I think its not very easy to perform image type data argumentation to Time Series data and adding noise will defeat the purpose of data argumentation. However, if data is seasonal, we can use something like take average of current value and value at t - 52, t + 52 , so on and so forth for weekly dataset. This is just an idea, as I have to still evaluate this
For multi-class classification, we use softmax function to convert the raw scores to pseudo probabilities (so that all class probabilities add up to one for an image)
So the operative word there is pseudo, softmax does not give you pure probabilities as taught in probability theory.
We have cycle_mult=2 which means that we have 3 cycles and every cycle number of epoch in the cycle will double. That’s why we have 7 epochs = 1 +2 + 4
My understanding is that it doesn’t preserve all the activations but only last layer including augment images. The Neural network model will directly use the activations. It eliminates recomputation for same data as frozen layers will not create different activation. Just speeds up computation in multi epoch situation.
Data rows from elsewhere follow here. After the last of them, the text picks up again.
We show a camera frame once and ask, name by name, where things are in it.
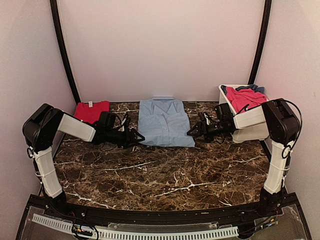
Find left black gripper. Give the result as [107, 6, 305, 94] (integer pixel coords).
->
[105, 127, 145, 149]

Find white plastic laundry bin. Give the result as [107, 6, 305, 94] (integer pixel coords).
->
[218, 84, 269, 143]

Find electronics board with wires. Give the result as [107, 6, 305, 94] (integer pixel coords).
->
[253, 215, 279, 232]
[69, 211, 93, 240]

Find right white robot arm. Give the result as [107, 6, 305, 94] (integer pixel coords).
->
[187, 98, 303, 217]

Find dark blue garment in bin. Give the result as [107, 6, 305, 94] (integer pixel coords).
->
[221, 84, 265, 95]

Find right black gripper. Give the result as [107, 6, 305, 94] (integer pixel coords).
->
[187, 120, 229, 143]

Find red t-shirt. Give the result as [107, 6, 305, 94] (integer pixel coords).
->
[73, 101, 110, 124]

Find left black frame post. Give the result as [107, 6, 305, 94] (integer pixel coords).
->
[49, 0, 81, 105]

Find light blue shirt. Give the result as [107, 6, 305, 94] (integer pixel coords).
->
[138, 96, 195, 148]

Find right black frame post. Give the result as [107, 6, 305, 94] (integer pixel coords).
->
[247, 0, 272, 85]

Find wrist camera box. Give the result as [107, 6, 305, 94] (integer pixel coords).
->
[214, 103, 233, 122]
[98, 111, 117, 129]

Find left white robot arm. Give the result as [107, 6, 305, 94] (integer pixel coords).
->
[22, 103, 145, 218]

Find white slotted cable duct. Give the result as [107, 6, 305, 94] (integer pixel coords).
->
[32, 214, 239, 240]

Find pink garment in bin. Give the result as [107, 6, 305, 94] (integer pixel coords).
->
[226, 87, 268, 114]

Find left electronics board with wires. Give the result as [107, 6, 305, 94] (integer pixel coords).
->
[69, 211, 93, 240]

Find black frame post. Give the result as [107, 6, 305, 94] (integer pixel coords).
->
[49, 0, 81, 105]
[247, 0, 272, 85]

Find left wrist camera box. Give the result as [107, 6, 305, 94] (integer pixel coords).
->
[98, 111, 117, 129]

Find right electronics board with wires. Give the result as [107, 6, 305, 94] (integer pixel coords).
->
[253, 215, 279, 232]

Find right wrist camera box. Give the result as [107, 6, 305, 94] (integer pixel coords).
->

I have seen that too, validation loss lower than training loss. My hypothesis was that the data in the validation set (in this case) was very well learned by the model, hence it could do well - better than the larger training set. Probably if we shuffle it better (train validation split), we might see different results.
How to pick learning rate and other hyper-parameter when the data size is too large. Like in kaggle cdiscount image classification challenge the training size is 12 Million images and one epoch takes 22 hrs on my moderate size gpu?